Nano Magnetics — one of a dozen companies that sell rare earth magnetic balls — has invented a new safety feature for their Nanodots product called AversiveTech. The Nanodots will now be encapsulated in a difficult-to-open canister and coated in a substance with a strongly bitter, awful taste. These safety measures should deter children from swallowing them and teenagers from using them as fake tongue piercings, according to a spokesperson for Nano Magnetics.

“AversiveTech (bitter coatings) and our new packaging will stop mouthing issues and fake piercing attempts,” wrote Ashley Huffman, a spokesperson for Nano Magnetics, in an e-mail to The Daily Caller News Foundation.

Scott Wolfson, a spokesperson for the Consumer Product Safety Commission, which intends to prohibit sales of the small magnetic balls in the United States, declined to comment on AversiveTech. He stressed that the proposed ban would be subject to a period of public comment, after which the commission would decide whether to enforce it.

“If and when the commission was to approve a final rule, it becomes the law of the land,” he said in an interview with The DC News Foundation. “We are a regulatory agency, and we develop safety standards that become federal law.”

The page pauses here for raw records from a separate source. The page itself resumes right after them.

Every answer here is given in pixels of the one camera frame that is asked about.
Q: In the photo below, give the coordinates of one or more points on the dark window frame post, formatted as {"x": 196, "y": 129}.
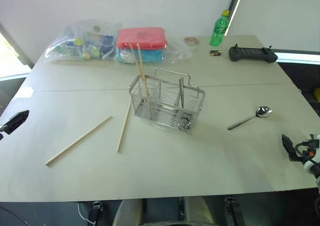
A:
{"x": 236, "y": 5}

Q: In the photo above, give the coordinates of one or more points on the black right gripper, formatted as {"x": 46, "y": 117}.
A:
{"x": 297, "y": 158}

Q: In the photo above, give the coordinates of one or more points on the long wooden chopstick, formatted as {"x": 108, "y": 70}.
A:
{"x": 123, "y": 128}
{"x": 77, "y": 141}
{"x": 136, "y": 63}
{"x": 141, "y": 60}

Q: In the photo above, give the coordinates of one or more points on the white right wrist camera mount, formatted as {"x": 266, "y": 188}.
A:
{"x": 310, "y": 164}

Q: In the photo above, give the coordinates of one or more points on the beige rounded shape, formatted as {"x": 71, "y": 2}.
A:
{"x": 127, "y": 212}

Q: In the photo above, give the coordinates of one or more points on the clear bag of toys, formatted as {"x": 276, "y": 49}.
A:
{"x": 82, "y": 43}

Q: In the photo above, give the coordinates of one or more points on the black table clamp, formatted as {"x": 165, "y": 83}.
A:
{"x": 96, "y": 211}
{"x": 232, "y": 211}

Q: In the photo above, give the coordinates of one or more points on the dark grey remote controller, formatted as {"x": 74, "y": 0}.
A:
{"x": 252, "y": 53}

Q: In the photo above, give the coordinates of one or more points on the red lidded plastic box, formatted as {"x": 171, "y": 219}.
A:
{"x": 142, "y": 36}

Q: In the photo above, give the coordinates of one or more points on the black yellow battery pack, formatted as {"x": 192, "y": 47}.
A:
{"x": 215, "y": 52}

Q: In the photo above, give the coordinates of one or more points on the yellow object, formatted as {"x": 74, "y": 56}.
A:
{"x": 317, "y": 94}

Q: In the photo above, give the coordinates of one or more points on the silver metal spoon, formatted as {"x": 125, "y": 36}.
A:
{"x": 182, "y": 90}
{"x": 263, "y": 111}

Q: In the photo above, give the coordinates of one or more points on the green plastic bottle yellow cap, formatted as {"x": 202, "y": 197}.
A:
{"x": 219, "y": 30}

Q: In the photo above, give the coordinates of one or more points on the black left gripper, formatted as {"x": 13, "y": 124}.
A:
{"x": 7, "y": 129}

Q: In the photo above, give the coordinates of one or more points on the blue plastic container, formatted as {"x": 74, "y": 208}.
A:
{"x": 150, "y": 55}

The Daily Caller News Foundation previously reported that the CPSC had filed complaints against two companies that refused to stop selling rare earth magnets, Zen Magnets and Buckeyballs. Both companies denied the CPSC’s claim that their magnets were “dangerous and defective,” and insisted their extensive warning labels were effective at preventing the magnets from being eaten.

Several other companies, including Nano Magnetics, voluntarily halted magnet sales pending the CPSC’s investigation. But Tim Szeto, founder of Nano Magnetics, disputes the CPSC’s conclusion that the magnets should be banned entirely.

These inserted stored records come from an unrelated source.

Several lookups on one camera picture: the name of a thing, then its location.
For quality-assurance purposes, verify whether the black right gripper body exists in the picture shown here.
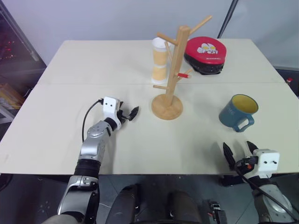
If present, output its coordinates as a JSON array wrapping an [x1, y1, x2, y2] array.
[[229, 155, 258, 176]]

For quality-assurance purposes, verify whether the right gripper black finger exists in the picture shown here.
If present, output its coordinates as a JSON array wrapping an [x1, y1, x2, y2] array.
[[222, 142, 235, 167], [246, 140, 259, 156]]

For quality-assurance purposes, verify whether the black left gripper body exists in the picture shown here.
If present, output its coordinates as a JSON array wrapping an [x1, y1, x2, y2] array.
[[116, 101, 132, 125]]

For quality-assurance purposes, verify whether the wooden mug tree stand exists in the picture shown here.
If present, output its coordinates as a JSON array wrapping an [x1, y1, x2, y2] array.
[[151, 15, 214, 120]]

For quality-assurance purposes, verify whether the white and yellow cup stack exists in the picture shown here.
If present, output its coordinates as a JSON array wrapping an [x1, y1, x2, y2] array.
[[150, 37, 174, 84]]

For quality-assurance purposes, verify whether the black table foot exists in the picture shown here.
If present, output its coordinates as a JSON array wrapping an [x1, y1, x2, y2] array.
[[220, 174, 249, 187]]

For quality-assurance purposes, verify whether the blue mug with yellow inside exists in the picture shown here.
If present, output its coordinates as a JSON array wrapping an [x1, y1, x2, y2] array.
[[218, 94, 259, 133]]

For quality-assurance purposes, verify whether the dark rounded shape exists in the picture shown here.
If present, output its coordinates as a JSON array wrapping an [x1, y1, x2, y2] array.
[[166, 190, 201, 224]]

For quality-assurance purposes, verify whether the red and black case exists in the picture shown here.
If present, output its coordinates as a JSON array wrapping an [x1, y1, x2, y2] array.
[[183, 36, 228, 76]]

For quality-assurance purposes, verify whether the yellow cardboard box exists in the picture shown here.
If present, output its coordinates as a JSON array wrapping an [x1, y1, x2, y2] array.
[[0, 83, 25, 110]]

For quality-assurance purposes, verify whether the black tripod stand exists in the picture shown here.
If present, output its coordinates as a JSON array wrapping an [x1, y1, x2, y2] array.
[[217, 0, 237, 39]]

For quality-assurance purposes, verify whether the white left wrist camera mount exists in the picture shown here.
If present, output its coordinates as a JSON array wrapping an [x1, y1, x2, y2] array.
[[102, 96, 121, 120]]

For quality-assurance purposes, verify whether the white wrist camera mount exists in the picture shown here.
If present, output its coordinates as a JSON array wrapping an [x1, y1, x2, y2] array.
[[102, 96, 121, 120], [253, 148, 280, 179]]

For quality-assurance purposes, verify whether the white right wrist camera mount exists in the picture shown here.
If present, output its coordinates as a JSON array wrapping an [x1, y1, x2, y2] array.
[[253, 148, 280, 179]]

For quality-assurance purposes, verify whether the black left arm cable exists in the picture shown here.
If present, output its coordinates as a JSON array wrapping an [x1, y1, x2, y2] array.
[[82, 99, 105, 142]]

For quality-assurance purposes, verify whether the black device with red wires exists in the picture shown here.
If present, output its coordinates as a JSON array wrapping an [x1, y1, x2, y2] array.
[[207, 200, 227, 224]]

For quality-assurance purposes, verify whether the glass cabinet with metal frame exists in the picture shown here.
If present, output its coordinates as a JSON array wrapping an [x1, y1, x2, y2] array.
[[0, 0, 46, 84]]

“In general, it’s a huge overreaction and kind of a really silly thing to do,” he said in interview with The DC News Foundation. “[The CPSC’s] reaction seems a little lopsided.”

Swallowing the magnets is a concern because if two or more balls enter the digestive tract, the magnetic attraction between them can cause internal injuries. The CPSC extrapolated from hospital data that the magnets may have been swallowed 1,700 times between 2009 and 2011. However, no deaths were reported in that time.

Huffman believes rare earth magnets can be used safely, especially with the new technology in place that gives Nanodots a highly unpalatable flavor.

“Based on our research, this is the solution the public and the CPSC are looking for,” wrote Huffman. “The outcry is to keep these magnets on the market, but to do so in a safe way.”